Brief
Transcribe, exactly and in full, every line from the one including "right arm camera" to the end of the listing.

Data shown
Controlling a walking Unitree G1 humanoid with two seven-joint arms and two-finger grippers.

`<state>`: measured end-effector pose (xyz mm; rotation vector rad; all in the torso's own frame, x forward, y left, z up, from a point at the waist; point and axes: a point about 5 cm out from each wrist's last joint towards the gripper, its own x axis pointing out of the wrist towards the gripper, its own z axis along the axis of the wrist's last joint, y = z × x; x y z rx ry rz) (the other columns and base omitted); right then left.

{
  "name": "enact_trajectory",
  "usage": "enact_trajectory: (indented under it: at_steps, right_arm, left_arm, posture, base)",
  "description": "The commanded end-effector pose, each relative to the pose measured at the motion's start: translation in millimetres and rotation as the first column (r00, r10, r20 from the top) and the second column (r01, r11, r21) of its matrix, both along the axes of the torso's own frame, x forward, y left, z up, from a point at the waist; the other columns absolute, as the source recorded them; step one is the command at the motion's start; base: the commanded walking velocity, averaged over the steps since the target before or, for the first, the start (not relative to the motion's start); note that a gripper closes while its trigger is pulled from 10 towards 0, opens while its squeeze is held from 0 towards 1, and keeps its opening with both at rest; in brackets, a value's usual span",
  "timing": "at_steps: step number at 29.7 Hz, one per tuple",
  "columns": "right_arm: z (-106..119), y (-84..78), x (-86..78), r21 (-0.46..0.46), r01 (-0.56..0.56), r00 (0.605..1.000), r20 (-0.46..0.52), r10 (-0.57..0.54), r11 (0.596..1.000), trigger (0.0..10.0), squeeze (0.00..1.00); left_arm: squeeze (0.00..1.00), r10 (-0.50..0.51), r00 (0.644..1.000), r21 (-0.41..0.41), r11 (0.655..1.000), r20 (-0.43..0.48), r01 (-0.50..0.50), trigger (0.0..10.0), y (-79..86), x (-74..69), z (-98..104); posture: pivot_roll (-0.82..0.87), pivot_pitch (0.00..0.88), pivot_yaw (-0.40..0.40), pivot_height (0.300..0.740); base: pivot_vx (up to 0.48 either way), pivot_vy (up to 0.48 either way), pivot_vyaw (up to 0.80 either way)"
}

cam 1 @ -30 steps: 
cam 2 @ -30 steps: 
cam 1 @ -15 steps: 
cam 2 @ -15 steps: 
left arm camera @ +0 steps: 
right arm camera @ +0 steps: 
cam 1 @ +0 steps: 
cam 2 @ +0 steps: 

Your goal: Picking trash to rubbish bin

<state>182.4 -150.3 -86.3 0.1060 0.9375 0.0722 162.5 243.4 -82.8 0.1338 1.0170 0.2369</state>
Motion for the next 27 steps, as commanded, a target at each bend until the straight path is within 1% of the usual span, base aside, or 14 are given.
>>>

Response box
right arm camera @ +0 steps: 
cam 1 @ +0 steps: 
cam 2 @ +0 steps: 

Your goal: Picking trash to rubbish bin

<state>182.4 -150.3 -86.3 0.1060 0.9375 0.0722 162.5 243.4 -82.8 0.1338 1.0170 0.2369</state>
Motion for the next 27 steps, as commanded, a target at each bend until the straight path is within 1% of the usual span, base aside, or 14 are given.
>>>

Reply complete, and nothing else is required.